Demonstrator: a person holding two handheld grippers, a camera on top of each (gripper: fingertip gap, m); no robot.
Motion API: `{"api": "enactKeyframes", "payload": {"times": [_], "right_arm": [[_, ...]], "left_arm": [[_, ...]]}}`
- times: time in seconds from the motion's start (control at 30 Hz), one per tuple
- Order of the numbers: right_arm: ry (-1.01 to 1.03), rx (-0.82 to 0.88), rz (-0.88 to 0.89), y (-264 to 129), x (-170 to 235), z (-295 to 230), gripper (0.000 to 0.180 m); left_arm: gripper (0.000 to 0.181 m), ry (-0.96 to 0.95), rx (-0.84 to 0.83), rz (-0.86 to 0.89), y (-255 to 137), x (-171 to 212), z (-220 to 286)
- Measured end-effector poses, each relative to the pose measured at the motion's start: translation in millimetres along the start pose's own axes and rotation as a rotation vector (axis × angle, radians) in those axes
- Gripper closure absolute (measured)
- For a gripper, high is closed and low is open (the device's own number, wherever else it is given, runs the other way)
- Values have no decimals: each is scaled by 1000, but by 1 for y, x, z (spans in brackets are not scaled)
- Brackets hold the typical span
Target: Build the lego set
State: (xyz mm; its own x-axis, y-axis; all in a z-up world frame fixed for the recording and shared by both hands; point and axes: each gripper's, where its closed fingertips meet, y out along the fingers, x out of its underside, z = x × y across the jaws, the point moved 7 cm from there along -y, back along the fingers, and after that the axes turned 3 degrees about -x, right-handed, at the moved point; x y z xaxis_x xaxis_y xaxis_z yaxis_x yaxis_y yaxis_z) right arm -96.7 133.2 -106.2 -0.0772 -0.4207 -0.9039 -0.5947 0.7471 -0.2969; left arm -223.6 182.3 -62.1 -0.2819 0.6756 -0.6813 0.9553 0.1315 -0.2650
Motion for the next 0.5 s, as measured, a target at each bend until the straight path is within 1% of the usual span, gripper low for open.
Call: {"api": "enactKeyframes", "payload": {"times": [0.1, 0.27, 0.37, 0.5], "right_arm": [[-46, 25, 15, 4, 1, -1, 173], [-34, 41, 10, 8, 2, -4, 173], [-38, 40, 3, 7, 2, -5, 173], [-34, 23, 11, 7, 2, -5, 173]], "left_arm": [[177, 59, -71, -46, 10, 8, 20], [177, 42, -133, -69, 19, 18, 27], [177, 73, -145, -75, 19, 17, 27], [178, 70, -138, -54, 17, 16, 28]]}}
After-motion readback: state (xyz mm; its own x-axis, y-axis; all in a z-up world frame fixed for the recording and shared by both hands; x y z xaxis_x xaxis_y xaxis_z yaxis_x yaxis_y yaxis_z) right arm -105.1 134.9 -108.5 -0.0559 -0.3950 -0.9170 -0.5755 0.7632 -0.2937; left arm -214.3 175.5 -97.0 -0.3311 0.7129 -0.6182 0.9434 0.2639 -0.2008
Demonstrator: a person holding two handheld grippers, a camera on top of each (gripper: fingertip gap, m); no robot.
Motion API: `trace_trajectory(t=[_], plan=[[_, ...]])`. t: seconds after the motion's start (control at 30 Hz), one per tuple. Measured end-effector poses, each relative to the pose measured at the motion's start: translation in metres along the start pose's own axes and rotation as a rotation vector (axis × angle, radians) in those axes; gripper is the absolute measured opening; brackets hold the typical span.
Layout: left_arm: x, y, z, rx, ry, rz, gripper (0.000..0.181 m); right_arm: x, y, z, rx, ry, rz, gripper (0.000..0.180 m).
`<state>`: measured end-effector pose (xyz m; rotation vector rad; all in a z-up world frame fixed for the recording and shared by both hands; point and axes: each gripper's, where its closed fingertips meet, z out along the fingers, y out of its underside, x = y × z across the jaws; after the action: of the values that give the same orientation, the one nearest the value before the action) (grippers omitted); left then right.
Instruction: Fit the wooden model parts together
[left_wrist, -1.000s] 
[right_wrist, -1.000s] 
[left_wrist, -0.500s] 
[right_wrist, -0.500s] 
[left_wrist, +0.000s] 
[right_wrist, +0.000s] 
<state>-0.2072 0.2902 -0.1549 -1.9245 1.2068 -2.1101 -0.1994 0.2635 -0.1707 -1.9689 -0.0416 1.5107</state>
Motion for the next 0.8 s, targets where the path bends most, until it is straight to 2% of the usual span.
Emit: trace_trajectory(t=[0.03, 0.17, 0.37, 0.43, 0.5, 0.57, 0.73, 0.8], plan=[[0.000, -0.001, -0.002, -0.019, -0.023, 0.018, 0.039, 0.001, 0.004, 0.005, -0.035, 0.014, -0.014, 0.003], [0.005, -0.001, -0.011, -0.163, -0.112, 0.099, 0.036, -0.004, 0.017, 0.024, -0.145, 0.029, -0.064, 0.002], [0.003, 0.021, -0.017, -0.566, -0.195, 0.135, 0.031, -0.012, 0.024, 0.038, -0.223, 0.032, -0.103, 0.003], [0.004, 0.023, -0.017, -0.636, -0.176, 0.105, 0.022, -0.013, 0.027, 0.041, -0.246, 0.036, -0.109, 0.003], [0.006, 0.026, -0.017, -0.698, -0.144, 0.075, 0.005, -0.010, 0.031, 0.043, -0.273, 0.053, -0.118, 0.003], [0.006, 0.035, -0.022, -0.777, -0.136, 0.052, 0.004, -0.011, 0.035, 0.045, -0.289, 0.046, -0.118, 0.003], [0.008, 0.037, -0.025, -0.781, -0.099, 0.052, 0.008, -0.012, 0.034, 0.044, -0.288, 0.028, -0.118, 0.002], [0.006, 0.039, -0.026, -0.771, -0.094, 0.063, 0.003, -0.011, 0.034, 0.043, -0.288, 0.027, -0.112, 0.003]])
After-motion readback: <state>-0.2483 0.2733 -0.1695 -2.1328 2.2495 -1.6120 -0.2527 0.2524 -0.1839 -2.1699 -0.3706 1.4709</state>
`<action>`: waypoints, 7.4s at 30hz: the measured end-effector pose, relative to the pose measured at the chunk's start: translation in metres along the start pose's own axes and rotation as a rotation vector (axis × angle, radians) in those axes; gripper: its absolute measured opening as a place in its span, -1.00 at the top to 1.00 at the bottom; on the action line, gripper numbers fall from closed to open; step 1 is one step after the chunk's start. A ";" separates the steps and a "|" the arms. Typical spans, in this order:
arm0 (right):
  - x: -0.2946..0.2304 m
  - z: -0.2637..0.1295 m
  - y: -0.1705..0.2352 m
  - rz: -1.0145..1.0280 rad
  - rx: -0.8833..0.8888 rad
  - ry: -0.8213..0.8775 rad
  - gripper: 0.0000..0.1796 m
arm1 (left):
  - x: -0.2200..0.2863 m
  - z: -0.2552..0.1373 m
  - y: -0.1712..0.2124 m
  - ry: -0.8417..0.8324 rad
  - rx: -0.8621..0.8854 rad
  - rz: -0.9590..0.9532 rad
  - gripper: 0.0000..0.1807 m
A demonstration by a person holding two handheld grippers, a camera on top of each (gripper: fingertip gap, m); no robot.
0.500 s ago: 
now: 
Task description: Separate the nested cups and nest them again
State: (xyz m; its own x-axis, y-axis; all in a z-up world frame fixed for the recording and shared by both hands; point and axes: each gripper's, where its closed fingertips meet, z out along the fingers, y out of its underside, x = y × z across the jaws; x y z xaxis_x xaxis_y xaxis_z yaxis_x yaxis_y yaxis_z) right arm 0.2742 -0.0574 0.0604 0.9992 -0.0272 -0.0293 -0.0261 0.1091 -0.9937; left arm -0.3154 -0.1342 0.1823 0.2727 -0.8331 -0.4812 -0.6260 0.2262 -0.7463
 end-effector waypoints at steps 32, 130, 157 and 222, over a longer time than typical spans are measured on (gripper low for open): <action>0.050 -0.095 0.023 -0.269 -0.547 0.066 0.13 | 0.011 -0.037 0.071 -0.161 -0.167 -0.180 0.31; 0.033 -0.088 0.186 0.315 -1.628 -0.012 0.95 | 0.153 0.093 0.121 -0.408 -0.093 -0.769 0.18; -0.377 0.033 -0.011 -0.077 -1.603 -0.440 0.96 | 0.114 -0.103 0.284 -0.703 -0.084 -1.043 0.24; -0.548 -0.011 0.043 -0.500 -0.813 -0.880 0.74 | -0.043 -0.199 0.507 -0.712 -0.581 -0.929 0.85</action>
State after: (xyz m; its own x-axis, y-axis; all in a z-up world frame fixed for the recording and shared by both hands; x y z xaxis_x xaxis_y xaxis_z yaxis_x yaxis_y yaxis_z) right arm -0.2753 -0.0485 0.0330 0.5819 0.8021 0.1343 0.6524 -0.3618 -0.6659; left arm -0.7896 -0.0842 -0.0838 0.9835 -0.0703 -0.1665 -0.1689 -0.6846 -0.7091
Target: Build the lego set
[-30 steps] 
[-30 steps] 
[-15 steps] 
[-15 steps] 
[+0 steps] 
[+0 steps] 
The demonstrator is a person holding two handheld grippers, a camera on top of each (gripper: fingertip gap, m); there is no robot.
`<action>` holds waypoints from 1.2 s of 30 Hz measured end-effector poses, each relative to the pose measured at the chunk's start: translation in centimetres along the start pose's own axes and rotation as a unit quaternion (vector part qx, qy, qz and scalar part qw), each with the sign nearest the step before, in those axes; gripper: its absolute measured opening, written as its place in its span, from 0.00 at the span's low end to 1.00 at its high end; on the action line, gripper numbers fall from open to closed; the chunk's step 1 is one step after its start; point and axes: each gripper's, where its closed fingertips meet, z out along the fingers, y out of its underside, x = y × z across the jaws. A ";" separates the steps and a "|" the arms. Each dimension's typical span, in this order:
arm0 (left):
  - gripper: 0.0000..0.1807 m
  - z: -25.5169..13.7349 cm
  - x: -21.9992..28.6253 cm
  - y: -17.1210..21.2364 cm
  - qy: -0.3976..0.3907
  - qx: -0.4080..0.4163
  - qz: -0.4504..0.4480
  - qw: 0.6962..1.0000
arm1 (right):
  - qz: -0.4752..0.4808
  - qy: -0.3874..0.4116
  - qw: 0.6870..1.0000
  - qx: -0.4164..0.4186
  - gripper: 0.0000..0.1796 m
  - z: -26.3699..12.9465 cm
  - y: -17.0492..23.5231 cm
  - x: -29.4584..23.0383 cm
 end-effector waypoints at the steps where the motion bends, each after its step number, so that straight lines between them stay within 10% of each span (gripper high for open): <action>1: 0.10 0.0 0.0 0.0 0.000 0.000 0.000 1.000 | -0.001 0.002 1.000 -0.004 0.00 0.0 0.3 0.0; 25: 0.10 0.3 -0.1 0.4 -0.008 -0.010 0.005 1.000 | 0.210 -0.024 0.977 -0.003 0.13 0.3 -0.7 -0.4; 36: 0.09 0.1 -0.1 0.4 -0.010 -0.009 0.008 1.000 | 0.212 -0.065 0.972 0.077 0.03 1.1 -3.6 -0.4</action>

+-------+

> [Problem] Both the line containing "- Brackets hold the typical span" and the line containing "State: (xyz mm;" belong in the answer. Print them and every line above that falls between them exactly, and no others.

> [Output of the exercise]
- Brackets hold the typical span
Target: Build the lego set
State: (xyz mm; its own x-axis, y-axis; all in a z-up world frame fixed for the recording and shared by both hands; point and axes: each gripper's, where its closed fingertips meet, y out along the fingers, x out of its underside, z = x × y across the jaws, the point moved 7 cm from there along -y, back along the fingers, and after that the axes turned 3 degrees about -x, right-handed, at the moved point; x y z xaxis_x xaxis_y xaxis_z yaxis_x yaxis_y yaxis_z) right arm -96.7 133.2 -106.2 -0.0772 -0.4207 -0.9039 -0.5947 0.7471 -0.2969; left arm -223.6 182.3 -62.1 -0.2819 0.6756 -0.6813 0.9553 0.1315 -0.2650

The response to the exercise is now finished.